As distance learning continues it’s shift in terms and approaches from correspondence, to distributed, to online and now to blended approaches to learning, a deep understanding of connectivism in essential for teachers.  As Starkey’s (2010) research clearly states, “The beginning teachers in this study were working from theoretical models that pre-dated the digital era” (2010).  In a connectivist approach to e-enhanced and e-intensive learning, the teacher shifts from the content knowledge expert who gives information to students to the “role of a learning expert” (Starkey 2010, ).  Starkey categorizes knowledge of digital tools as pedagogical content knowledge and stresses that in a connectivist approach to learning teachers would, “encourage students to go beyond the teacher’s existing knowledge base by making or enabling connections” (Starkey 2010).  This new role as teachers a expert  or lead learner who encourages their students to make connections by modeling learning, interaction and cognitive discourse for their students would require a unique skillset including; knowledge of learning theory, practical experience and a great deal of digital resilience.  As Ferriter (2011) points out, digital resilience is much easier for a connectivist as it is “easier for those of us who are willing to share what we know – and what we need” (p. 87).  As we work on planning our professional learning for our online teachers for the upcoming year, I will take away a great deal from the week three readings and apply it to our long and short range plans.  Recognizing the e-intensive teaching is an exciting profession that comes with many unique challenges and unique joys is the first step to creating professional learning that will help  online teachers see themselves as expert learner guiding their students to engage in critical discourse with the teacher, with each other, with the content and then connecting those experiences to their place in the world.

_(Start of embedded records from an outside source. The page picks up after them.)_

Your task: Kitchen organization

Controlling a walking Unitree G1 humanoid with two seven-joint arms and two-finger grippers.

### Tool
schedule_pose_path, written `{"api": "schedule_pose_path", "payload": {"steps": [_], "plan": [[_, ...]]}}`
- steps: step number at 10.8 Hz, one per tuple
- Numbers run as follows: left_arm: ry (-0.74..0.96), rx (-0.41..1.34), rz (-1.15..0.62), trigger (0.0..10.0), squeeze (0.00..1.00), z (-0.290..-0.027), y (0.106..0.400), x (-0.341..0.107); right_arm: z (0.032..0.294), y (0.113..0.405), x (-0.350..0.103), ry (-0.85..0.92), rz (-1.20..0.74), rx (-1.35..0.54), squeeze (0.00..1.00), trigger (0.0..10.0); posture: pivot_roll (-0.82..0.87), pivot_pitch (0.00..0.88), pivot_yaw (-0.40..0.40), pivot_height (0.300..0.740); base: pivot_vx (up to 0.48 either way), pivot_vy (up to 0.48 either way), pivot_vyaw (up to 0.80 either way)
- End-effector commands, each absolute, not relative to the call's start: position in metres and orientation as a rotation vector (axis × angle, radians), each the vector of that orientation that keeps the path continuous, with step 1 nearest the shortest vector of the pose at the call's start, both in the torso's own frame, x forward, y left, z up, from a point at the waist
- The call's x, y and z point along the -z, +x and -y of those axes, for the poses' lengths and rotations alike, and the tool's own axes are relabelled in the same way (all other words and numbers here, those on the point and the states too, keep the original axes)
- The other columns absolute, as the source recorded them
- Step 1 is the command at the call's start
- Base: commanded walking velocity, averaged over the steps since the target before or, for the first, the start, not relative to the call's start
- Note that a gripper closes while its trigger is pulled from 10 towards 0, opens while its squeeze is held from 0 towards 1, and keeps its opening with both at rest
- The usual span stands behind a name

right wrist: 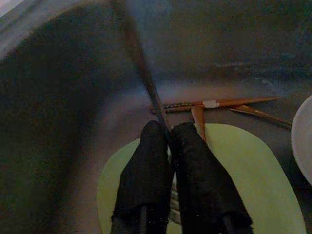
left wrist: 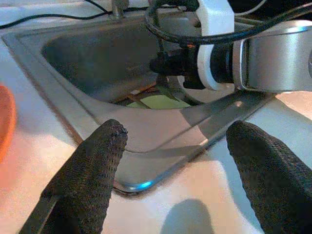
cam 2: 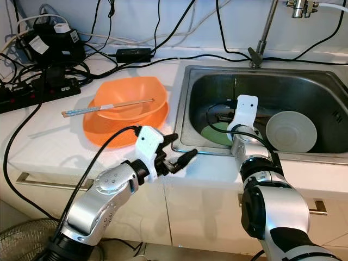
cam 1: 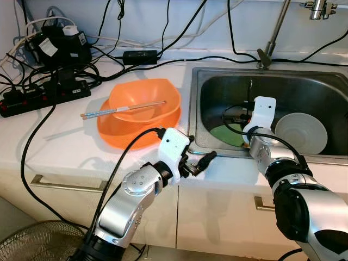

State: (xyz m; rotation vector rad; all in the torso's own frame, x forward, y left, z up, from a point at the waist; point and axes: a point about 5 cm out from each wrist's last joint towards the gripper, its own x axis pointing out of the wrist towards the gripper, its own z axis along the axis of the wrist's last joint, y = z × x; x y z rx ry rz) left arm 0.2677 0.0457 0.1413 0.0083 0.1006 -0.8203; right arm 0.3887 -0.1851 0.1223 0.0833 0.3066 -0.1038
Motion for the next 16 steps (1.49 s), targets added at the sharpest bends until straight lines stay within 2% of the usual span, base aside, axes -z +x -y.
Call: {"api": "schedule_pose_path", "payload": {"steps": [1,2,3,4,5,6,7,11,13,14,16], "plan": [[0.016,0.832,-0.096,10.0,0.00,-0.045,0.265,-0.143,0.180,0.388,-0.118,0.103,-0.343,0.094,0.63,10.0,0.13,0.000,0.056,0.740,0.000,0.000,0.00],[0.016,0.833,-0.098,10.0,0.00,-0.045,0.265,-0.143,0.180,0.388,-0.118,0.101,-0.344,0.095,0.63,10.0,0.13,0.000,0.056,0.740,0.000,0.000,0.00],[0.017,0.834,-0.097,10.0,0.00,-0.045,0.265,-0.142,0.180,0.387,-0.117,0.097,-0.344,0.088,0.03,10.0,0.13,0.000,0.055,0.740,0.000,0.000,0.00],[0.018,0.836,-0.097,10.0,0.00,-0.044,0.265,-0.142,0.179,0.388,-0.118,0.094,-0.339,0.083,1.00,10.0,0.13,0.000,0.057,0.740,0.000,0.000,0.00],[0.021,0.839,-0.096,10.0,0.00,-0.044,0.265,-0.142,0.178,0.389,-0.121,0.076,-0.327,0.077,0.37,10.0,0.12,0.000,0.055,0.740,0.000,0.000,0.00],[0.023,0.838,-0.094,10.0,0.00,-0.044,0.265,-0.142,0.178,0.390,-0.123,0.065,-0.310,0.084,0.00,10.0,0.13,0.000,0.054,0.740,0.000,0.000,0.00],[0.023,0.837,-0.092,10.0,0.00,-0.044,0.265,-0.143,0.179,0.392,-0.128,0.056,-0.277,0.088,0.00,10.0,0.13,0.000,0.053,0.740,0.000,0.000,0.00],[0.029,0.746,-0.024,10.0,0.00,-0.048,0.272,-0.148,0.176,0.394,-0.170,-0.049,0.092,0.090,0.00,10.0,0.11,0.000,0.051,0.740,0.000,0.000,0.00],[0.013,0.669,0.063,10.0,0.00,-0.052,0.280,-0.160,0.156,0.368,-0.186,-0.065,0.378,0.023,0.00,10.0,0.09,0.000,0.051,0.740,0.000,0.000,0.00],[0.010,0.629,0.094,10.0,0.00,-0.054,0.283,-0.163,0.145,0.351,-0.184,-0.094,0.440,-0.015,0.00,10.0,0.09,0.000,0.051,0.740,0.000,0.000,0.00],[0.014,0.563,0.129,10.0,0.00,-0.060,0.290,-0.165,0.134,0.332,-0.170,-0.063,0.447,-0.025,0.00,10.0,0.08,0.000,0.055,0.740,0.000,0.000,0.00]]}}
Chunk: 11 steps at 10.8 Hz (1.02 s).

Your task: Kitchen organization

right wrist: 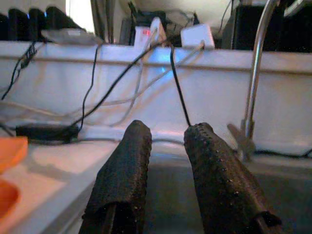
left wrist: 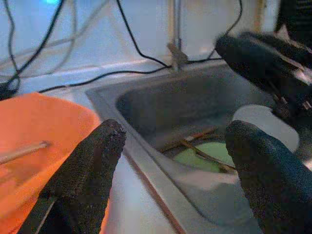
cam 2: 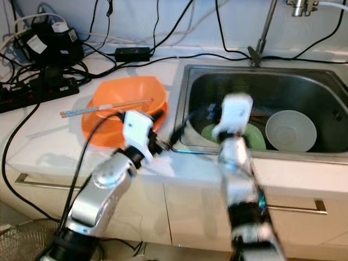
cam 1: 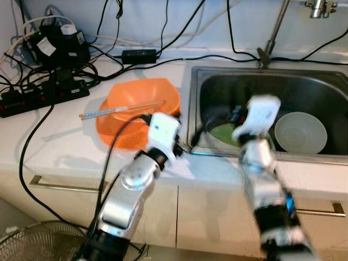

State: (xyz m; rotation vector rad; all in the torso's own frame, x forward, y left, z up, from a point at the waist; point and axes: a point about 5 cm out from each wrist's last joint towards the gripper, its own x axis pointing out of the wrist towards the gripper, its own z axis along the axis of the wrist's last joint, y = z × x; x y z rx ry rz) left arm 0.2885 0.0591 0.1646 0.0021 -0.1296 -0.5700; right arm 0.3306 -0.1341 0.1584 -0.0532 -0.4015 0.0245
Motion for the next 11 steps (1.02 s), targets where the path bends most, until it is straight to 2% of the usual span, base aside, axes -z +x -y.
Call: {"api": "schedule_pose_path", "payload": {"steps": [1,2,6,8,11], "plan": [[-0.002,0.497,0.169,10.0,0.00,-0.065,0.295,-0.168,0.128,0.323,-0.165,-0.044,0.431,-0.028,0.00,10.0,0.07,0.000,0.057,0.740,0.000,0.000,0.00],[-0.010,0.456,0.252,10.0,0.00,-0.067,0.295,-0.172,0.128,0.320,-0.162,-0.040,0.421,-0.023,0.00,10.0,0.07,0.000,0.057,0.740,0.000,0.000,0.00],[-0.024,0.322,0.308,10.0,0.00,-0.082,0.300,-0.186,0.127,0.307,-0.137,-0.079,0.347,-0.008,0.00,10.0,0.08,0.000,0.057,0.740,0.000,0.000,0.00],[-0.073,0.200,0.404,10.0,0.00,-0.104,0.306,-0.216,0.120,0.306,-0.132,-0.094,0.330,-0.029,0.00,10.0,0.09,0.000,0.053,0.740,0.000,0.000,0.00],[-0.096,0.019,0.501,10.0,0.00,-0.156,0.304,-0.248,0.116,0.308,-0.132,-0.098,0.333,-0.039,0.00,10.0,0.10,0.000,0.051,0.740,0.000,0.000,0.00]]}}
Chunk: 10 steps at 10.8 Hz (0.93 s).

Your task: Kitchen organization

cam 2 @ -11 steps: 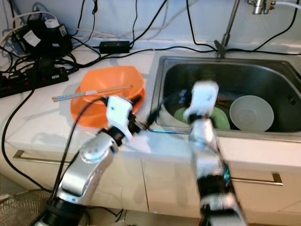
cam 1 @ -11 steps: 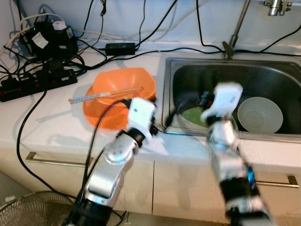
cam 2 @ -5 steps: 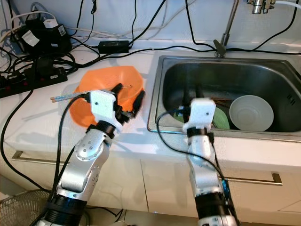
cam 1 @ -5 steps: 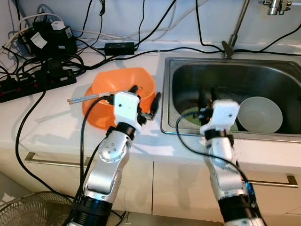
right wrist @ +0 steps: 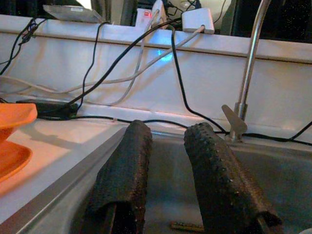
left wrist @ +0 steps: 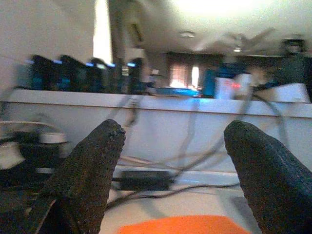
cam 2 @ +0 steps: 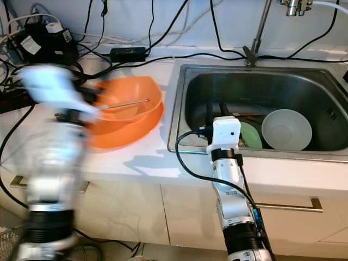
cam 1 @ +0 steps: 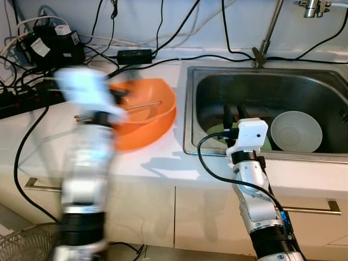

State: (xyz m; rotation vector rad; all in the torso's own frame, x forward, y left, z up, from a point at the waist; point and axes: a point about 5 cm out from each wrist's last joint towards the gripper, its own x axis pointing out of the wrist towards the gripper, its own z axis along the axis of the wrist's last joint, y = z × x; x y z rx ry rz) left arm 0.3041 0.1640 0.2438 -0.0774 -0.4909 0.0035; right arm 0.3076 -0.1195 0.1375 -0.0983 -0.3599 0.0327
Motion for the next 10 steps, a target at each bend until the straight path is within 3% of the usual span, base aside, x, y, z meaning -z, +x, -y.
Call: {"api": "schedule_pose_path", "payload": {"steps": [1,3,4,10], "plan": [[-0.091,-0.053,0.486,10.0,0.00,-0.177,0.302,-0.245,0.116,0.308,-0.132,-0.100,0.333,-0.039,0.00,10.0,0.11,0.000,0.048,0.740,0.000,0.000,0.00],[-0.099,-0.146,0.417,10.0,0.00,-0.217,0.288,-0.230,0.115,0.308,-0.129,-0.100,0.325,-0.047,0.00,10.0,0.12,0.000,0.043,0.740,0.000,0.000,0.00],[-0.109,-0.165,0.410,10.0,0.00,-0.225,0.282,-0.227,0.114,0.308,-0.128,-0.099,0.321,-0.051,0.00,10.0,0.13,0.000,0.043,0.740,0.000,0.000,0.00],[-0.361,-0.085,0.250,10.0,0.00,-0.237,0.261,-0.178,0.112,0.309,-0.125,-0.096,0.312,-0.053,0.00,10.0,0.13,0.000,0.043,0.740,0.000,0.000,0.00]]}}
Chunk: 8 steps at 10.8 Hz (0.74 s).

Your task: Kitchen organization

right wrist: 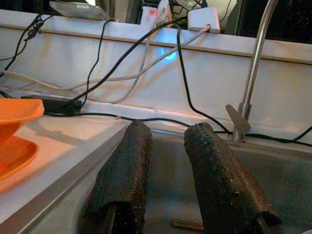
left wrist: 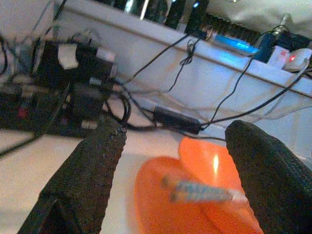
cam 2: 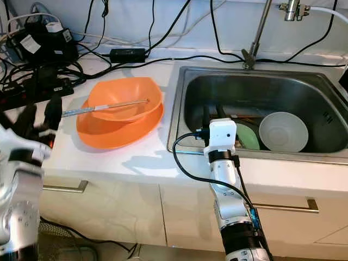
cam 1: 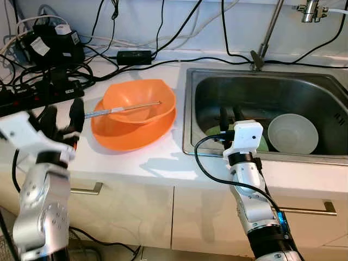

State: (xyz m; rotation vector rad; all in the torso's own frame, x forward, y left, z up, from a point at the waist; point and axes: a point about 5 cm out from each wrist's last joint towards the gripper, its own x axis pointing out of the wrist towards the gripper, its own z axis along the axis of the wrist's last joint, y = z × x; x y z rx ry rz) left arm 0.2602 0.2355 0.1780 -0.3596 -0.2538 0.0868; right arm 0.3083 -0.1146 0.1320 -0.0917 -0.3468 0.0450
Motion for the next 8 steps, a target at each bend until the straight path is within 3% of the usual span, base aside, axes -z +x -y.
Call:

Alberta Teachers’ Association (ATA). 2011. The impact of digital technologies on teachers          working in flexible learning environments. Retrieved from http://engage.education.alberta. ca/uploads/ 1006/20100621inspiringact86934.pdf

Ferriter, W. M. (2011). Becoming Digitally Resilient. Educational Leadership, 68(6), 86-87.

Starkey, L. (2010). Teachers’ pedagogical reasoning and action in the digital age. Teachers & Teaching, 16(2), 233-244.

Yang, Y. (2014). Preparing language teachers for blended teaching of summary writing.Computer Assisted Language Learning, 27(3), 185-206.